--- Work order ---
Reproduce, without any change, the span of lines from the opening of the records below to the line containing "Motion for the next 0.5", inclusive.
- - - - - - -
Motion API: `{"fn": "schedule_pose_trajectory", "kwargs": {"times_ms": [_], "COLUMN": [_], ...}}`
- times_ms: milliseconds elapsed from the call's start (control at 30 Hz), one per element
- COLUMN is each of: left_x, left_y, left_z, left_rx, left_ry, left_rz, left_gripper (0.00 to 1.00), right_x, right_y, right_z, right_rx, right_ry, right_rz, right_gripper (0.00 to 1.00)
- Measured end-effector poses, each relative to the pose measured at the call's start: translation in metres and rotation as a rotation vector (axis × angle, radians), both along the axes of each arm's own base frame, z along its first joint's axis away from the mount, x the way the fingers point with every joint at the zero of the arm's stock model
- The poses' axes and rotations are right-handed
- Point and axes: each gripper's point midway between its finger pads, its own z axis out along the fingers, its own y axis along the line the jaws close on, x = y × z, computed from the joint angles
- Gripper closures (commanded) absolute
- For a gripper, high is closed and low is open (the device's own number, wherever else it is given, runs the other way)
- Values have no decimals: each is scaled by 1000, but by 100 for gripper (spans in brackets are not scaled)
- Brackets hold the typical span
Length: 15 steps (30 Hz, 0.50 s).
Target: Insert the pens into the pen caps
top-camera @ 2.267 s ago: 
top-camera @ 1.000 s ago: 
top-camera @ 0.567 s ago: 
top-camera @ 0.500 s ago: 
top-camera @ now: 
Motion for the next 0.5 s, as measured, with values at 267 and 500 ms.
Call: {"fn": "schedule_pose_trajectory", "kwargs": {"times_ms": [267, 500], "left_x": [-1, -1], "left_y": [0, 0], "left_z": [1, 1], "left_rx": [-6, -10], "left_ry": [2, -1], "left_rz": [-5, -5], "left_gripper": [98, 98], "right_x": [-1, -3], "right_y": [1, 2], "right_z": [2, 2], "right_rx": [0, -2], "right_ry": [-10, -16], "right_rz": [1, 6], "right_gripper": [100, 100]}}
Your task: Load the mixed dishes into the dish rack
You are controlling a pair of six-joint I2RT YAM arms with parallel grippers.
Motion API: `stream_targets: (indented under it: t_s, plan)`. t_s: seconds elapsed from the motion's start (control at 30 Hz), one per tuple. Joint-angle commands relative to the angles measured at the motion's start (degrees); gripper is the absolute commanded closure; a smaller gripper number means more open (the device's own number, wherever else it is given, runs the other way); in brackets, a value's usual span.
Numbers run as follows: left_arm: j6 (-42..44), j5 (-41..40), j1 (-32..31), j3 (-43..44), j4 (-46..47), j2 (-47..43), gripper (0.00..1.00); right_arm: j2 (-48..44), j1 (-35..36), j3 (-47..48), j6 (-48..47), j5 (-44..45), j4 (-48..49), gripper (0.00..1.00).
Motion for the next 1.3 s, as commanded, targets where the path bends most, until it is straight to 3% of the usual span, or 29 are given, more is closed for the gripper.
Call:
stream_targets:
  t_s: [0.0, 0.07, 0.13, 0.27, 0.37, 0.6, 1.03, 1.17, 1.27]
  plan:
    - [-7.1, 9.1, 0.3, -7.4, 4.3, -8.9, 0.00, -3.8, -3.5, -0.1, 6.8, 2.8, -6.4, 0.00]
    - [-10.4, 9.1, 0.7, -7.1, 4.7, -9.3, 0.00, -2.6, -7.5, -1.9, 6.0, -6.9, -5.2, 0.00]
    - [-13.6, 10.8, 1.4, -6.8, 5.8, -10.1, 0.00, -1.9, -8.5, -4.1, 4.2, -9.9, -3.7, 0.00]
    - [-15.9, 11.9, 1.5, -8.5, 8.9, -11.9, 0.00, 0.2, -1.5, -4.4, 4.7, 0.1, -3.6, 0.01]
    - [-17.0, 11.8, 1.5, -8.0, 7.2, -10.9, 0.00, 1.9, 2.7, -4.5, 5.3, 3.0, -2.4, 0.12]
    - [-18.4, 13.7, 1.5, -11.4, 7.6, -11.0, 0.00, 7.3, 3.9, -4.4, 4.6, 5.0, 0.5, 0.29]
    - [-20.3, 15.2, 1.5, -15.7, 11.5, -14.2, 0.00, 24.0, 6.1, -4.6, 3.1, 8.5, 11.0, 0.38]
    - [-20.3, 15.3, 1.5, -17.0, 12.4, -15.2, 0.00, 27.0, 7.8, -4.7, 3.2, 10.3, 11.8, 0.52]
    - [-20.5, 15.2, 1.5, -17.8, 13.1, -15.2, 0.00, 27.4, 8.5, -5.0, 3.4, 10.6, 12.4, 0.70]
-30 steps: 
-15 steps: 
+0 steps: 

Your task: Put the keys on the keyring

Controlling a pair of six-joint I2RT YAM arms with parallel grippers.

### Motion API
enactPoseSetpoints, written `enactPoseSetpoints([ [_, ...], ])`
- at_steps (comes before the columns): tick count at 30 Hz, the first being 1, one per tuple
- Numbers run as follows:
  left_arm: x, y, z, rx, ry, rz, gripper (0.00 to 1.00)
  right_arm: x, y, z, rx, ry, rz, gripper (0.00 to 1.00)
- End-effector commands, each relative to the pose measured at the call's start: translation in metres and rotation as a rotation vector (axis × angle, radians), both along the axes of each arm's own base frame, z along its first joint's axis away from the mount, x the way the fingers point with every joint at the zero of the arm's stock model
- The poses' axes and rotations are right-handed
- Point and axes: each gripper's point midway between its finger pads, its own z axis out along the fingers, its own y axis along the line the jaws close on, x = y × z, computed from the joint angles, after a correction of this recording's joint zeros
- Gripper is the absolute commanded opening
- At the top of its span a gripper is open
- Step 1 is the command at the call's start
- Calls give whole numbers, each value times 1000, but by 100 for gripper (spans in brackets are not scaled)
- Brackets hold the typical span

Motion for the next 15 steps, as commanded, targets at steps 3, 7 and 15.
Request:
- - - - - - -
--- Response to this task ---
Motion API: `{"fn": "schedule_pose_trajectory", "kwargs": {"times_ms": [_], "COLUMN": [_], ...}}`
- times_ms: milliseconds elapsed from the call's start (control at 30 Hz), one per element
- COLUMN is each of: left_x, left_y, left_z, left_rx, left_ry, left_rz, left_gripper (0.00 to 1.00), right_x, right_y, right_z, right_rx, right_ry, right_rz, right_gripper (0.00 to 1.00)
- Measured end-effector poses, each relative to the pose measured at the call's start: translation in metres and rotation as a rotation vector (axis × angle, radians), both along the axes of each arm's own base frame, z along its first joint's axis away from the mount, x the way the fingers point with every joint at the zero of the arm's stock model
- The poses' axes and rotations are right-handed
- Point and axes: each gripper's point midway between its finger pads, its own z axis out along the fingers, its own y axis along the line the jaws close on, x = y × z, computed from the joint angles
- Gripper closures (commanded) absolute
- For a gripper, high is closed and low is open (the device's own number, wherever else it is given, runs the other way)
- Values have no decimals: each is scaled by 1000, but by 100 for gripper (spans in brackets are not scaled)
- Brackets hold the typical span
Length: 15 steps (30 Hz, 0.50 s).
Target: Insert the pens into the pen caps
top-camera @ 2.267 s ago: 
top-camera @ 1.000 s ago: 
top-camera @ 0.567 s ago: 
top-camera @ 0.500 s ago: 
top-camera @ now: 
Motion for the next 0.5 s, as measured, with values at 267 and 500 ms.

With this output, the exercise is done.